Mauger Florence, Tost Jörg
Laboratory for Epigenetics & Environment, Centre National de Recherche en Génomique Humaine, CEA-Institut de Biologie François Jacob, Evry, France.
Bio Protoc. 2019 Dec 5;9(23):e3452. doi: 10.21769/BioProtoc.3452.

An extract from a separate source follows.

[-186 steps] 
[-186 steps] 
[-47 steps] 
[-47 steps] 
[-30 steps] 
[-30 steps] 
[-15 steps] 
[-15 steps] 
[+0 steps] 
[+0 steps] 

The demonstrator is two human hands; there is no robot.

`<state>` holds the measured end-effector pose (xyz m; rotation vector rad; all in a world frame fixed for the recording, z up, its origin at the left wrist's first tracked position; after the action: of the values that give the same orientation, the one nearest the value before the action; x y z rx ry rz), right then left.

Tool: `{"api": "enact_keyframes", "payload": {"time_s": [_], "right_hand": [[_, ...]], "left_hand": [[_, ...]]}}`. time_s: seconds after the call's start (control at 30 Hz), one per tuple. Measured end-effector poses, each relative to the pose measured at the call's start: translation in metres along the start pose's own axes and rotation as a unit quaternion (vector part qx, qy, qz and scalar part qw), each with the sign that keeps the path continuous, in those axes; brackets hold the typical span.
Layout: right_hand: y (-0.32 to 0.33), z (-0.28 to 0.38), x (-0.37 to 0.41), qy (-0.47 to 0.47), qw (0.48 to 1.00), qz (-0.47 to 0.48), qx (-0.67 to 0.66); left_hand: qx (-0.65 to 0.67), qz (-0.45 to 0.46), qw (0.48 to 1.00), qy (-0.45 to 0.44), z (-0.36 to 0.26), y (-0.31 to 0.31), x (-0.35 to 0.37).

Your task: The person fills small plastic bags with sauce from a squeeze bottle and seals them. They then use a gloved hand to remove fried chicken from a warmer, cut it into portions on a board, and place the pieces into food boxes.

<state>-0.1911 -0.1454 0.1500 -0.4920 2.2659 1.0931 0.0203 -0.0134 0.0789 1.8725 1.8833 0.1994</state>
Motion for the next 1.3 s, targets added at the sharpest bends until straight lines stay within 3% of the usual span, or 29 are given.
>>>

In the context of precision medicine, the identification of novel biomarkers for the diagnosis of disease, prognosis, predicting treatment outcome and monitoring of treatment success is of great importance. The analysis of methylated circulating-cell free DNA provides great promise to complement or replace genetic markers for these applications, but is associated with substantial challenges. This is particularly true for the detection of rare methylated DNA molecules in a limited amount of sample such as tumor released hypermethylated molecules in the background of DNA fragments from normal cells, especially lymphocytes. Technologies for the sensitive detection of DNA methylation have been developed to enrich specifically methylated DNA or unmethylated DNA using among other methods: enzymatic digestion, methylation-specific PCR (often combined with TaqMan like oligonucleotide probes (MethyLight)) and co-amplification at lower denaturation temperature PCR (COLD-PCR). E--COLD-PCR (Enhanced-improved and complete enrichment-COLD-PCR) is a sensitive method that takes advantage of a Locked Nucleic Acid (LNA)-containing oligonucleotide probe to block specifically unmethylated CpG sites allowing the strong enrichment of low-abundant methylated CpG sites from a limited quantity of input. E--COLD-PCRs are performed on bisulfite-converted DNA followed by Pyrosequencing analysis. The quantification of the initially present DNA methylation level is obtained using calibration curves of methylated and unmethylated DNA. The E--COLD-PCR reactions can be multiplexed, allowing the analysis and quantification of the DNA methylation level of several target genes. In contrast to the above-mentioned assays, E--COLD-PCR will also perform in the presence of frequently occurring heterogeneous DNA methylation patterns at the target sites. The presented protocol describes the development of an E--COLD-PCR assay including assay design, optimization of E--COLD-PCR conditions including annealing temperature, critical temperature and concentration of LNA blocker probe followed by Pyrosequencing analysis.
在精准医学背景下,鉴定用于疾病诊断、预后评估、预测治疗结果及监测治疗成功与否的新型生物标志物至关重要。甲基化循环游离DNA的分析为补充或替代这些应用中的遗传标志物带来了巨大希望,但也伴随着诸多重大挑战。对于在有限样本量中检测罕见的甲基化DNA分子而言尤其如此,比如在来自正常细胞(尤其是淋巴细胞)的DNA片段背景下肿瘤释放的高甲基化分子。已开发出用于灵敏检测DNA甲基化的技术,可使用多种方法特异性富集甲基化DNA或未甲基化DNA,这些方法包括:酶切、甲基化特异性PCR(通常与TaqMan类似的寡核苷酸探针(MethyLight)结合)以及低温变性温度PCR共扩增(COLD-PCR)。E-COLD-PCR(增强改进型完全富集COLD-PCR)是一种灵敏的方法,它利用含锁核酸(LNA)的寡核苷酸探针特异性阻断未甲基化的CpG位点,从而能够从有限量的输入样本中强力富集低丰度的甲基化CpG位点。E-COLD-PCR是在亚硫酸氢盐转化的DNA上进行,随后进行焦磷酸测序分析。使用甲基化和未甲基化DNA的校准曲线来获得初始存在的DNA甲基化水平的定量。E-COLD-PCR反应可以进行多重分析,从而能够分析和定量多个靶基因的DNA甲基化水平。与上述检测方法不同,E-COLD-PCR在靶位点存在频繁出现的异质性DNA甲基化模式时也能发挥作用。本文介绍的方案描述了E-COLD-PCR检测方法的开发,包括检测方法设计、E-COLD-PCR条件的优化,如退火温度、临界温度和LNA阻断探针的浓度,随后进行焦磷酸测序分析。